Ireland Asks OECD for Pension Review

The Organisation for Economic Co-operation and Development has been called in to review the Irish pension system as the Eurozone nation flounders in recession.

(February 17, 2012) -- The Irish Government has asked the Organisation for Economic Co-operation and Development (OECD) to review its pension system, as the beleaguered Eurozone nation struggles to emerge from recession.

The government wants to take a fresh view of the country’s pension sector in light of changing economic and demographic circumstances, Joan Burton, Minister for Social Protection, announced last night.

The Minister revealed the move in a speech at an annual dinner hosted by the Irish Association of Pension Funds (IAPF) in Dublin.

Jerry Moriarty, Director of Policy at the IAPF, told aiCIO: “A lot has been done over the past 10 years, but it makes sense to look again in the light of the economic circumstances Ireland is in.”

Ireland was one of the first countries to fall victim to the Eurozone debt crisis and has been in recession since the third quarter of 2008. It had a brief three-month growth spurt at the start of 2009, but its economy has contracted ever since.

Moriarty said: “There have been previous reviews, but our situation has changed – we used to look at the pension system with immigration in mind, now the focus is on emigration, for example.”

The pensions sector in Ireland has been through a torrid couple of decades. Once a country with a strong, well-funded defined benefit culture, a domestic stock market crash in the middle of the last decade—before the global banking crisis—reduced funding levels dramatically.

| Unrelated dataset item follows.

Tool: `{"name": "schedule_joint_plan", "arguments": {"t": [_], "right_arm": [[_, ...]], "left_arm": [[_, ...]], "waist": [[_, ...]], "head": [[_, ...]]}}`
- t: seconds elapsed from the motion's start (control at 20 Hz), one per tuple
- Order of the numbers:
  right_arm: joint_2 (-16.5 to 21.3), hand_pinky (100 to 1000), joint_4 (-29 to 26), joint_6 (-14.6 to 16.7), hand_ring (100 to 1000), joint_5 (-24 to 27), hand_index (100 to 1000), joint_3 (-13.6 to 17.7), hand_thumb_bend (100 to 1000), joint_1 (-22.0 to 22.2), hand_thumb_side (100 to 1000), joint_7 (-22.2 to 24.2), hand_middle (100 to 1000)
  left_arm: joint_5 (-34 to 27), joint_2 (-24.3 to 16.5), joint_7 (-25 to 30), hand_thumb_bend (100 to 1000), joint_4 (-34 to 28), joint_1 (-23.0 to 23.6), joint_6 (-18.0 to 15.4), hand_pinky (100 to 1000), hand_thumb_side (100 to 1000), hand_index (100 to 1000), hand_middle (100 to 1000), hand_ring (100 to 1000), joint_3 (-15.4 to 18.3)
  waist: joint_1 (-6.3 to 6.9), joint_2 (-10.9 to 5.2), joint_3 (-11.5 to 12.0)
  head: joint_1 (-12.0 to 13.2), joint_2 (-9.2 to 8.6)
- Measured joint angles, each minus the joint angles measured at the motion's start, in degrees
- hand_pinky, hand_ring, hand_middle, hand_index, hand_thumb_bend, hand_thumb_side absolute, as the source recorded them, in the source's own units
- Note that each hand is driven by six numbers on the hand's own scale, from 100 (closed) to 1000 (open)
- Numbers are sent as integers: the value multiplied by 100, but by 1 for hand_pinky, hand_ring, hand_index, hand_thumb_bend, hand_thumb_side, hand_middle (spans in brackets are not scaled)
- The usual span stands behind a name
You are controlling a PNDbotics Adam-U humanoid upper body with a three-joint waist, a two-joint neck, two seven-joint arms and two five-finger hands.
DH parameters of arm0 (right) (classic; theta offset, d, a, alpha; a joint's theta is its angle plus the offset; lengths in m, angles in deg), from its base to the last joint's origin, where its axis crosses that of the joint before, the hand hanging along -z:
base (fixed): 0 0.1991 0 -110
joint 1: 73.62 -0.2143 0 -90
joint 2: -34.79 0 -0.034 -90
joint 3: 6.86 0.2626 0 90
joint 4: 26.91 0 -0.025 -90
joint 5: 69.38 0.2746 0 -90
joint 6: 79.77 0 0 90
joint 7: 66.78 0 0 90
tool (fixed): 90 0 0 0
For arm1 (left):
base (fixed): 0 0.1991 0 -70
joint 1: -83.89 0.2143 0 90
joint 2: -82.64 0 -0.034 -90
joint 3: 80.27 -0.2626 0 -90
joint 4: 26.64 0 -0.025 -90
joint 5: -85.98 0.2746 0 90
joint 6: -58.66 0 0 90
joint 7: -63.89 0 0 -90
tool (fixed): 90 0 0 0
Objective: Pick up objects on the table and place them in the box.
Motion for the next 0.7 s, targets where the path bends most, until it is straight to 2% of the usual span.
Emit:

This was followed by the Eurozone debt crisis, which inflicted a killer blow to many of the defined benefit schemes. Additionally, the sovereign crisis piled pressure on government coffers, which were allocated to fund state pension benefits. In 2010, some €17.5 billion was taken from the National Pension Reserve Fund to combine with loans from other European countries and global financial institutions to bail out the state.

This week the Irish Government turned down a proposal for Irish citizens to be able to withdraw their pensions savings to help pay for day-to-day expenditure.

Moriarty said: “We welcome someone looking at the pensions sector as a lot of the previous work was done in a previous time and under previous conditions. We are lacking certainty, which is something we desperately need.”

He said the IAPF would be interested to see what the scope of the review would be, as there had been no further details given other than the announcement.

“Our only concern is that the report is just another one which goes nowhere,” Moriarty said.

A spokesperson from the Ministry of Social Welfare confirmed the announcement to aiCIO and said the decision had been made to “examine the direction of current pension policy in the light of the economic downturn and to ensure that it meets the needs of future generations. The terms of reference have yet to be agreed”.